Andrew Viegas, a senior majoring in the Undergraduate Neuroscience Program, writes about studying abroad at University College London during the 2015 fall semester.

During the fall semester, I had the privilege of studying neuroscience at University College in London (UCL), England. For me, it was an opportunity to gain perspective not only with system in another country but also with another culture.

Andrew Viegas in LondonThough there are numerous similarities between the United Kingdom and the United States, there plenty of differences that ranged from how lecture were taught to how people spent their time outside the classroom. One of those differences were the heavy dependence on writing papers as a form of assessment.

The three courses I took while at UCL were Drugs and the Mind, Perception and Attention, and the Neural Basis of Learning and Motivation. For each course, I was required to write at least a couple papers that each had a mandatory word length longer than my senior thesis.

The basic knowledge I had learned in introductory and intermediate neuroscience courses at UAB made me more prepared, whether it was the extensive background knowledge of the nervous system in class or the papers I had to read while working in a research lab.

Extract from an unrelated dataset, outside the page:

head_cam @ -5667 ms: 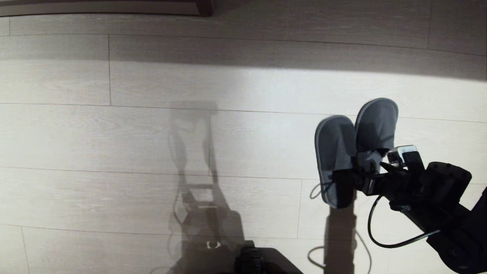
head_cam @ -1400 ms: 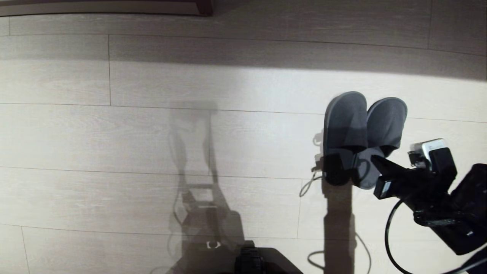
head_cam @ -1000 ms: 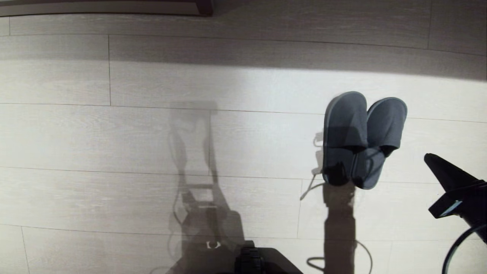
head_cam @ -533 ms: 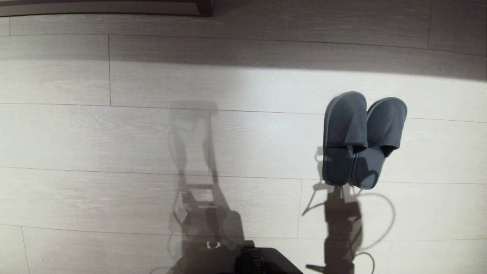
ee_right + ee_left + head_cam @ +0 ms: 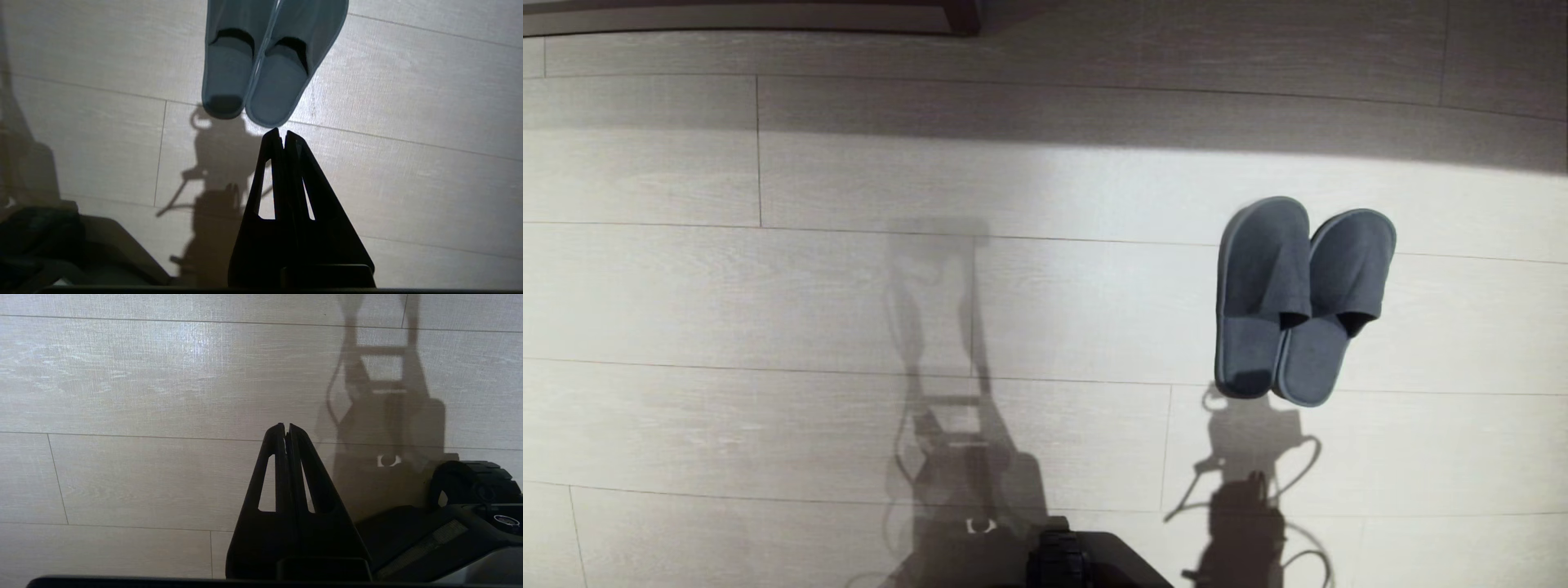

However, the biggest way UAB neuroscience prepared me for UCL neuroscience came in the form of presentations.

Frequent exposure to presenting in front of my peers and faculty at UAB made me very confident when having to make a presentation at UCL because it not only got rid of my poor presentation habits but also gave me to tools to develop an effective presentation. Though I missed my UAB family at times, I ended up making a home away from home in London with friends that made my London experience very enjoyable and are people who I still frequently communicate with even after I left London.

I feel that people who rush to graduate are so concerned with the destination point that they forget the journey and will ultimately miss the many opportunities they were given while in college, and though I am looking forward to graduating in the spring, I hopefully can look back at my four years of college whether in Birmingham or in London with no regrets.